### Assignment
Omit the pictures and return exactly the stretch of the material below from the line with "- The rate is" through the line with "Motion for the".
[Start of Attachment]
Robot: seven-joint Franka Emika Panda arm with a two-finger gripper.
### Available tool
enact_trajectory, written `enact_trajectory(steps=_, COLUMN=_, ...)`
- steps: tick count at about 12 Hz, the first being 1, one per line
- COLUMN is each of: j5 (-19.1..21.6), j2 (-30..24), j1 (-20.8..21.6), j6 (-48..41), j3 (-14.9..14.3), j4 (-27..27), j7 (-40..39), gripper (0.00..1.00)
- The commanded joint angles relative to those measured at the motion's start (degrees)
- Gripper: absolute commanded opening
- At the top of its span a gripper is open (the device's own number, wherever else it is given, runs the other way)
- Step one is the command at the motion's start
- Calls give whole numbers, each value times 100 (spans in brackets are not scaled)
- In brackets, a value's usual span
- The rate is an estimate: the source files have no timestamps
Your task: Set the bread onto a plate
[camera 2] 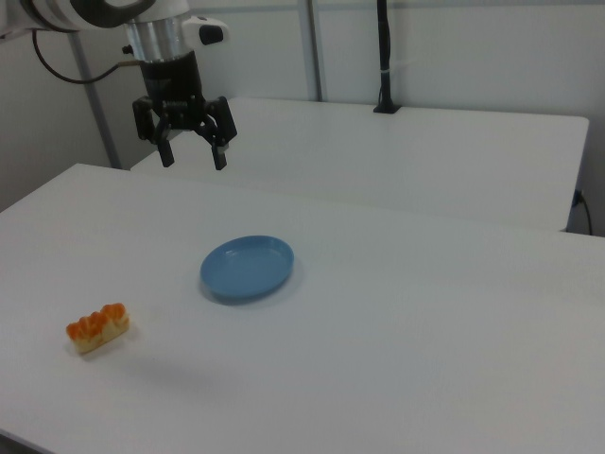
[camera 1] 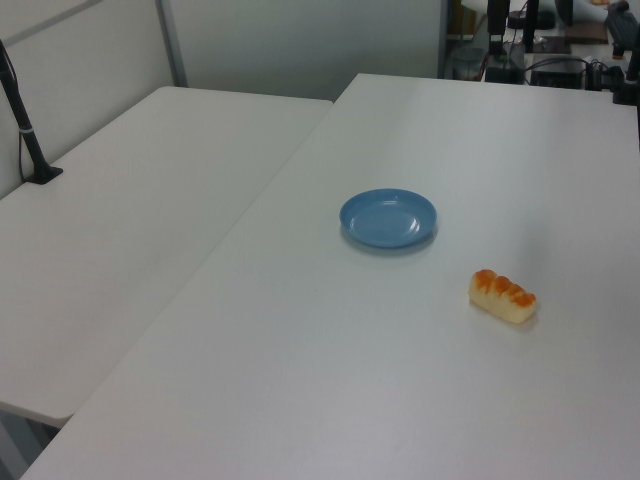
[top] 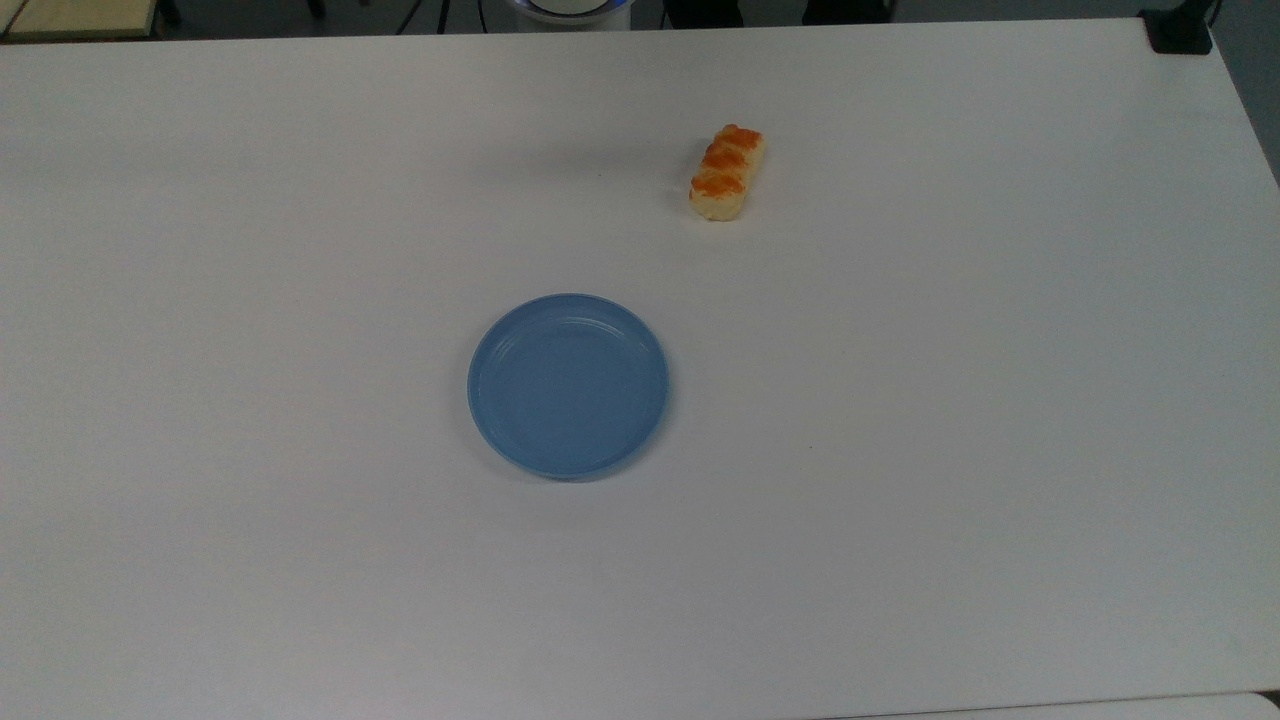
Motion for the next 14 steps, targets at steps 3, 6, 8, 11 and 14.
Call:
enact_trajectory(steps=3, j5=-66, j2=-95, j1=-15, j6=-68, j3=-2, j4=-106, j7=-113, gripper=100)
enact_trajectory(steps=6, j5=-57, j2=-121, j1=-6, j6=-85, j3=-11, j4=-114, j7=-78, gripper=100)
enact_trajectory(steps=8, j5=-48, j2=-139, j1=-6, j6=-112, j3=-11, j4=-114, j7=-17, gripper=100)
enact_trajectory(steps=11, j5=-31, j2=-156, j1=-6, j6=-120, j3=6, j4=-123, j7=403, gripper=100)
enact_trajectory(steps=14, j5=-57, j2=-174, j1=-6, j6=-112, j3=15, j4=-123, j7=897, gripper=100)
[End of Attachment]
### Answer below
- The rate is an estimate: the source files have no timestamps
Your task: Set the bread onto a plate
[camera 2] 
[camera 1] 
[top] 
Motion for the next 14 steps, targets at steps 3, 6, 8, 11 and 14.

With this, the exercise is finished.